18 May 2006

The penalty for bread and circuses

Starting today, states and localities have to recognize promised benefits as a cost. The result is a one t-as-in-tango trillion dollar liability. Here's how USA Today put it:
"Taxpayers will soon get a surprise bill that could exceed $1 trillion for the cost of paying future medical benefits for state and local workers who retire.
"Retiree medical costs are the biggest long-term challenge that state and local governments face."

This will, from the economically dunderheaded crowd, lead to calls for nationalized health care. Except the federal gov't's not in any better shape.

"The federal government also has a $2.3 trillion unfunded liability for medical and disability benefits promised to civil servants and military personnel who retire. The costs are not the nation's biggest financial problem. Medicare has a $33.4 trillion unfunded liability.
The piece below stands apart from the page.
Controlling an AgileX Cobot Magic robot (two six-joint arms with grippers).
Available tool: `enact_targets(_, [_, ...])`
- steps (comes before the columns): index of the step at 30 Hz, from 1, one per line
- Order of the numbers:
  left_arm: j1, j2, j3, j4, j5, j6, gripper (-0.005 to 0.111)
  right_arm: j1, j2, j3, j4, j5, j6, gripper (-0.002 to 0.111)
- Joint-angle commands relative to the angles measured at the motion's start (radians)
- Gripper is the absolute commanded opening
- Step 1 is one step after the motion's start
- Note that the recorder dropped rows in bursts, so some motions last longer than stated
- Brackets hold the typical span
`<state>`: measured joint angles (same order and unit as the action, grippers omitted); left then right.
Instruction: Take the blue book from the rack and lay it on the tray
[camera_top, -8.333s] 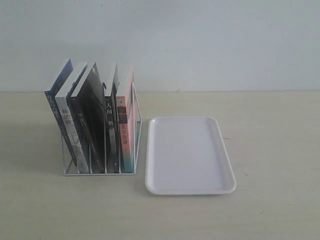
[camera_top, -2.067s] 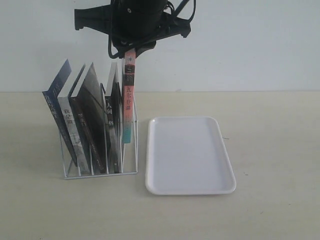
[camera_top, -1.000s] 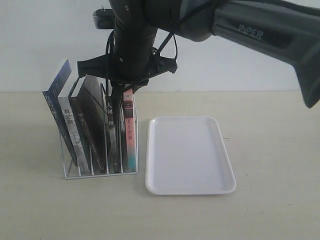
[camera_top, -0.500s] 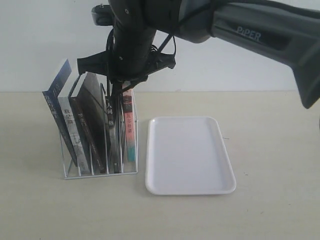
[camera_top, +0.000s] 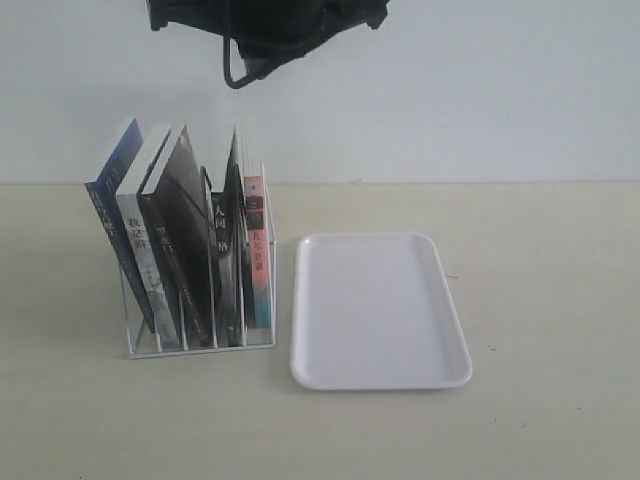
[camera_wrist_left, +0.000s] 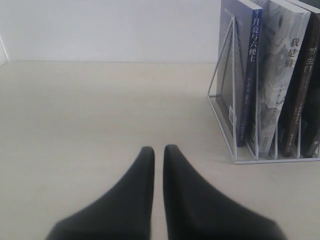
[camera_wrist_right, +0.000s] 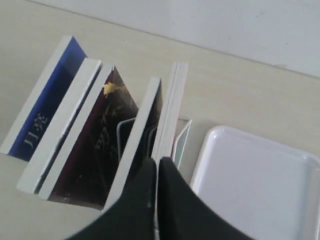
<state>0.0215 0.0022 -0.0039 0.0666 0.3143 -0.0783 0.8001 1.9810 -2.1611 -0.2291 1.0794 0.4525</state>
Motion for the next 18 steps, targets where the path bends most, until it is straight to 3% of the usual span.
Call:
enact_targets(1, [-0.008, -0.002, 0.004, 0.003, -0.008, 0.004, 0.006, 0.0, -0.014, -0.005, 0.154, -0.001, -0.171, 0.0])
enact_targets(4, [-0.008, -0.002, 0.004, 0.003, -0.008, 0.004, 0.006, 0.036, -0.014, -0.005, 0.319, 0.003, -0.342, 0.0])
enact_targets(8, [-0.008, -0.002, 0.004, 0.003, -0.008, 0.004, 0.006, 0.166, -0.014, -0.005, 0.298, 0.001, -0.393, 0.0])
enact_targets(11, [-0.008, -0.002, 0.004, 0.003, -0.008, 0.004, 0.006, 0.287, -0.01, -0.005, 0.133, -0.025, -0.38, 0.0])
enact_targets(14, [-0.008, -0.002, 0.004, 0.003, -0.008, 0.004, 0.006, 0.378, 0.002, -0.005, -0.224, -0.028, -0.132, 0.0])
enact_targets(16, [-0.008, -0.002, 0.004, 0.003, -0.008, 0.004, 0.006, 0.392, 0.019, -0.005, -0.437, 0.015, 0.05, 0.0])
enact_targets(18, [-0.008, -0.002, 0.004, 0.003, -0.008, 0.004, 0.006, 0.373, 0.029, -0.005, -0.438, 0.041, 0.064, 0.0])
Social Security has a $4.6 trillion shortfall."
That adds up to a 41.3 Trillion dollar unfunded requirement.
Well, no problems sayeth the dunderheads. The difference: the federal government can run a deficit. It sure can. Right up to the level of Argentina, which might be part of our future. Return with me now to one year ago today, when the Washington Post ran a column on the approaching bankruptcy of the USA
IN OTHER WORDS, for those of you who aren't dunderheads, forcing an additional few trillion bucks into the federal deficit only speeds the day of reckoning which a republican, a democrat, and the Comptroller warn about.
Observe this doesn't include any cost overruns from the 43rd President's drug plan.
Final note: Social Securty, which gets most of the attention, is actually a small problem compared unfunded medical problems.
Hat tip: Jane Galt
So, what does this have to do with Maritime Policy. Well, the US has some hard choices to make. When the cuts get made, will the maritime world emerge unscathed? Should it?